2Fly4Wings38's photo
Sat 03/14/15 08:00 AM
for "yellow Rose" well, I think that's great you have a great mom/son relationship. so its safe to say you rod the child & he came out to be the man you dreamed your son to be. a very successful, respectful, and a stand up individual. I don't judge parents that do that measure of discipline. especially if you a re a single parent, you want to maintain order in your household & our children. you a great parent that showed you cared enough for your son to save him. too many of our children been denied a parent or parents to straighten them out and later they become criminals , or they find that parental figure with the wrong people. I had one of my sons guy friend told me I saw how you treat ( !@#$$%) my son name and told me I whish I had a dad like you. someone who just gave a damn. I was touched but I assured him that " I'm sorry you going thru a absentee father but don't let that be your downfall. make a success of the cards life dealt with you and if you need a surrogate father Fars as advice or sleep over I want to be there for you.

msharmony's photo
Sat 03/14/15 08:07 AM
I believe we sometimes oversimplify to make understanding easier.
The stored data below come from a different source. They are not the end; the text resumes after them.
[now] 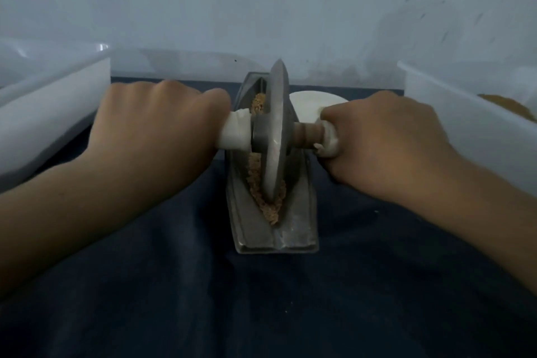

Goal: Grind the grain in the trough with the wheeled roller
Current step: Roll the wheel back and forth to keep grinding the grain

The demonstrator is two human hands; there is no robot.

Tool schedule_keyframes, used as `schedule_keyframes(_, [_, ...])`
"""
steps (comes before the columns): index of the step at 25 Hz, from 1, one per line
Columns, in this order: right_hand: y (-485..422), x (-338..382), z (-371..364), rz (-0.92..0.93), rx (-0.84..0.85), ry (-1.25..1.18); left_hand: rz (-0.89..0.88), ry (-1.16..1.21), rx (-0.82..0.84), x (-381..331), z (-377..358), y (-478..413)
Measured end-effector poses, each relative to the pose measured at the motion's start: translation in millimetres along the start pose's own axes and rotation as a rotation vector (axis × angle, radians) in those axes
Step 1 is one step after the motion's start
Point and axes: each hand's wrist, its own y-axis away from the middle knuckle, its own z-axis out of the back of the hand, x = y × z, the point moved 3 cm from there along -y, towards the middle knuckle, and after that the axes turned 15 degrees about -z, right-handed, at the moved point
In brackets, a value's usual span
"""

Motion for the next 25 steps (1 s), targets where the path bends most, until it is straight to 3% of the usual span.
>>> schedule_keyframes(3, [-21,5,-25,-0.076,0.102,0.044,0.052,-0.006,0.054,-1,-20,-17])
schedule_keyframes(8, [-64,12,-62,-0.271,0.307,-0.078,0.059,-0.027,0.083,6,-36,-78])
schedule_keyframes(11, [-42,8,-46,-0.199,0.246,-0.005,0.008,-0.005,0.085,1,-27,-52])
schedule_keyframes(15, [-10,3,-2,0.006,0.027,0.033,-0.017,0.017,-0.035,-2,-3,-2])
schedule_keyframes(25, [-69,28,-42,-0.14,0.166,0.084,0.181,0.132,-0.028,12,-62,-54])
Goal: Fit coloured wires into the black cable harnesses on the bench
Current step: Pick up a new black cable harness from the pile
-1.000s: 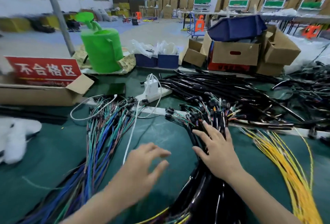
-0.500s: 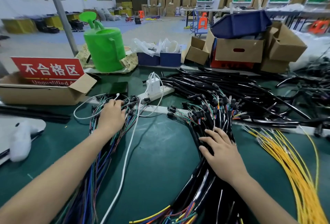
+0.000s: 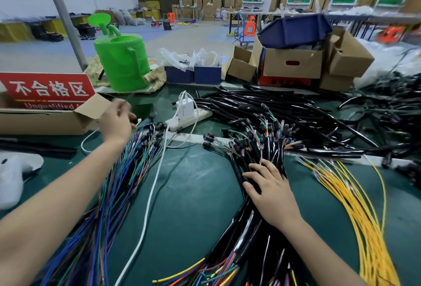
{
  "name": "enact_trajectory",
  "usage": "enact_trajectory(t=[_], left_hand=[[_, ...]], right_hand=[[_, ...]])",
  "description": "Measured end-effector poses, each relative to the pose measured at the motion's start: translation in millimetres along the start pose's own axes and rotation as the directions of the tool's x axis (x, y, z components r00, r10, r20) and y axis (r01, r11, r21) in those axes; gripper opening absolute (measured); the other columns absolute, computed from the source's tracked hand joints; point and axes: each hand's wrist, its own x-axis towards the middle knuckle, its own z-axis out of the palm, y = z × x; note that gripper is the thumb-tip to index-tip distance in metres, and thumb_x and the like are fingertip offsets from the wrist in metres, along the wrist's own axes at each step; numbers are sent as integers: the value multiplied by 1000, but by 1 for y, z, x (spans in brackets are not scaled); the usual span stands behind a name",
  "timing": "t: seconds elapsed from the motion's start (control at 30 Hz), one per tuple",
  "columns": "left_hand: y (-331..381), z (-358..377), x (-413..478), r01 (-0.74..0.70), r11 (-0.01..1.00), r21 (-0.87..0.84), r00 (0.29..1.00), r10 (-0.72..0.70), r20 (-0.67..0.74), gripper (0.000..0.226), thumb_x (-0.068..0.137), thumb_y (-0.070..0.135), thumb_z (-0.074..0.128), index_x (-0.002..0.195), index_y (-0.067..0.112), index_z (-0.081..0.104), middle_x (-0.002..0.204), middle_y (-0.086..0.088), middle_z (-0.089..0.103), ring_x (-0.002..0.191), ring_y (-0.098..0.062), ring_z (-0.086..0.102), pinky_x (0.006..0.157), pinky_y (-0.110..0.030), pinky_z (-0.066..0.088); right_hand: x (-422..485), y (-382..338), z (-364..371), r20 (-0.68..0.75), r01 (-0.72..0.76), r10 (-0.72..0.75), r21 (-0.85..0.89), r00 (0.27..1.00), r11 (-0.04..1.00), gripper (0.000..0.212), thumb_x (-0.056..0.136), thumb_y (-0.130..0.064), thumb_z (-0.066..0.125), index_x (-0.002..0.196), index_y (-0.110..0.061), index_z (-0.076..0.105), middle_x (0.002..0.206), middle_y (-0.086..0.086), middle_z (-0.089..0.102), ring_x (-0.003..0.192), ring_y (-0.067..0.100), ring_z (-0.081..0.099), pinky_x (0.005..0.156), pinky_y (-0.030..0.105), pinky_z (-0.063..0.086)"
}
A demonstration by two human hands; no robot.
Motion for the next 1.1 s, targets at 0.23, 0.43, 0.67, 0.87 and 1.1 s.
enact_trajectory(t=[0.23, 0.43, 0.67, 0.87, 1.1], left_hand=[[112, -49, -30, -134, 841, -523, 990, 136, -36, 20, 99, 24, 46, 83, 31, 57, 89, 10, 65, 93, -12, 65, 94, -42, 51], [181, -44, -96, 146, 525, -839, 906, 269, 326, 29, 96, 19, 46, 84, 27, 72, 120, 5, 64, 108, -17, 61, 78, -41, 57], [169, 24, -170, 57, 767, -639, 610, 479, 631, 32, 97, -3, 41, 122, 3, 58, 143, -2, 48, 125, -7, 51, 103, -24, 42], [134, 15, -193, -370, 893, -258, 565, 436, 700, 36, 99, 11, 44, 133, 18, 50, 117, 0, 66, 101, -10, 62, 90, -12, 42], [77, -51, -201, 217, 949, -227, 434, 115, 894, 34, 93, 18, 43, 91, 15, 76, 44, -1, 44, 36, -6, 32, 38, -14, 28]], right_hand=[[-1, 2, 5, -47, 7, -6, 36, 999, 999, 28, 96, -43, 42, 118, -37, 58, 142, -22, 39, 141, -2, 4, 116, 39, 13], [-13, -28, -17, -455, 306, -307, -76, 836, 949, 54, 80, -62, 52, 99, -17, 73, 108, -5, 68, 115, 23, 55, 102, 43, 31], [-22, -99, -45, -26, -28, 285, 982, 958, 187, 24, 91, -32, 60, 72, -18, 60, 56, -9, 58, 51, 6, 48, 46, 16, 36], [-35, -73, -62, 107, -35, 516, 988, 850, -148, 18, 97, -11, 48, 83, -5, 58, 71, 12, 66, 52, 12, 55, 46, 19, 47], [-18, -28, -136, -68, 95, 560, 995, 826, -19, 21, 103, -15, 36, 85, -12, 46, 60, 2, 69, 42, 10, 54, 41, 18, 44]])
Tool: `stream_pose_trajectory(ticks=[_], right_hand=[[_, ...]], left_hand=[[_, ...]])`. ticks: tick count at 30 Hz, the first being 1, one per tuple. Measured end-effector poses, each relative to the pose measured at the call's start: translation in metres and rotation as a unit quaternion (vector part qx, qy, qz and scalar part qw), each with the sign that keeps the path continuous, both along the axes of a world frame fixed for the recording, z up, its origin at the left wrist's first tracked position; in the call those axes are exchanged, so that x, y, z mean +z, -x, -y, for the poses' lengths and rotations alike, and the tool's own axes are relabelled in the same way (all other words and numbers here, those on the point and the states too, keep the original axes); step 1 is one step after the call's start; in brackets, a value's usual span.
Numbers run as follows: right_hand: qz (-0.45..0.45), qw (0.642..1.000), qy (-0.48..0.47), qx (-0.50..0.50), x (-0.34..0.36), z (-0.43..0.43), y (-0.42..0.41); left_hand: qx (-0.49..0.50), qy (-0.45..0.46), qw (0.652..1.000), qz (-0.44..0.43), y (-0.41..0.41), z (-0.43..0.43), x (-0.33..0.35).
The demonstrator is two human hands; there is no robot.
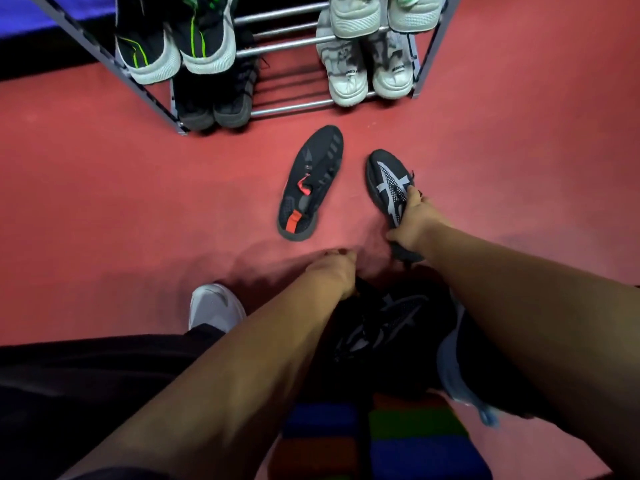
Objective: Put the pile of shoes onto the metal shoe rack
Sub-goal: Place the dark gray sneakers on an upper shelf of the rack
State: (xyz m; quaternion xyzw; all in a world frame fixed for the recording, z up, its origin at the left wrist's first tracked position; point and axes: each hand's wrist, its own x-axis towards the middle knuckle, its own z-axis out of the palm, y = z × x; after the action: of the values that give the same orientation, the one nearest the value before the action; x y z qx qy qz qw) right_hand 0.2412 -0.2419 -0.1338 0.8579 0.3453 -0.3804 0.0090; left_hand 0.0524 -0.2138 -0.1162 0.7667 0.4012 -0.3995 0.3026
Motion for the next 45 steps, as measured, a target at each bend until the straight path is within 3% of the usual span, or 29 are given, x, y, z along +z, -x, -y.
stream_pose_trajectory(ticks=[5, 8, 13, 17, 18, 20, 22, 23, 27, 30, 37, 41, 45], right_hand=[[0.002, 1.0, 0.004, 0.006, -0.001, 0.004, -0.003], [0.0, 1.0, 0.0, -0.002, -0.001, 0.002, -0.004], [-0.003, 0.999, -0.025, -0.039, 0.007, -0.008, -0.01], [0.015, 0.995, -0.065, -0.076, 0.019, -0.024, -0.021], [0.017, 0.994, -0.074, -0.083, 0.021, -0.026, -0.024], [0.021, 0.992, -0.084, -0.097, 0.025, -0.026, -0.028], [0.03, 0.99, -0.086, -0.105, 0.026, -0.023, -0.031], [0.033, 0.99, -0.087, -0.109, 0.027, -0.021, -0.03], [0.033, 0.989, -0.09, -0.115, 0.029, -0.019, -0.026], [0.042, 0.989, -0.095, -0.104, 0.031, -0.022, -0.023], [0.037, 0.98, -0.15, -0.129, 0.044, -0.035, -0.026], [-0.004, 0.966, -0.181, -0.182, 0.044, -0.047, -0.025], [-0.029, 0.975, -0.173, -0.138, 0.048, -0.05, -0.002]], left_hand=[[-0.042, 0.016, 0.999, -0.013, 0.013, -0.005, -0.003], [-0.016, 0.013, 1.0, 0.019, 0.013, -0.019, 0.005], [0.089, -0.119, 0.982, 0.115, 0.001, -0.074, 0.024], [0.202, -0.252, 0.916, 0.236, 0.003, -0.115, 0.048], [0.196, -0.256, 0.915, 0.241, 0.002, -0.12, 0.053], [0.146, -0.163, 0.954, 0.202, 0.0, -0.119, 0.057], [0.055, -0.044, 0.993, 0.095, 0.002, -0.106, 0.054], [-0.005, -0.033, 0.998, 0.053, 0.006, -0.098, 0.05], [-0.143, -0.129, 0.98, 0.04, 0.014, -0.059, 0.032], [-0.18, -0.204, 0.96, 0.059, 0.012, -0.037, 0.021], [-0.051, -0.152, 0.976, 0.15, 0.032, -0.07, 0.043], [0.03, -0.177, 0.975, 0.127, 0.058, -0.101, 0.058], [0.198, -0.233, 0.949, 0.079, 0.087, -0.109, 0.051]])
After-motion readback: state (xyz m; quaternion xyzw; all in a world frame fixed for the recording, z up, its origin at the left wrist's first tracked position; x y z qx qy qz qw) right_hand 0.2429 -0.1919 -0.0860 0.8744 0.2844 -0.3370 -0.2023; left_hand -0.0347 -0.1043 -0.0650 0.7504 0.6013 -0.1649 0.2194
I have also heard information on both sides, that physical discipline rears violent kids and that it rears better behaved kids

but I think that's kind of like saying watermelon is good for you, if you only eat watermelon,, you will be off balance and suffer consequences

I think its too the case with physical discipline, when children have parents who only pay negative attention to them and only engae them to deliver physical discipline,, they are gonna be off balance and grow up angry and violent

just like parents who do nothing but coddle and provide and never discipline, are more likely to raise entitled and self absorbed children

,,its about Balance,, don't you think?

no photo
Sat 03/14/15 08:12 AM
Edited by realcarebear on Sat 03/14/15 08:13 AM
I correct my kids right when and where they misbehave. Be it a spanking or not. Depends on what they've done. There is a big difference in disciplining and abusing. Screaming and cursing is Abuse. Grabbing by the neck is abuse. Spanking your child in my opinion is not abuse unless you take it too far. Public or not doesn't change anything in my opinion.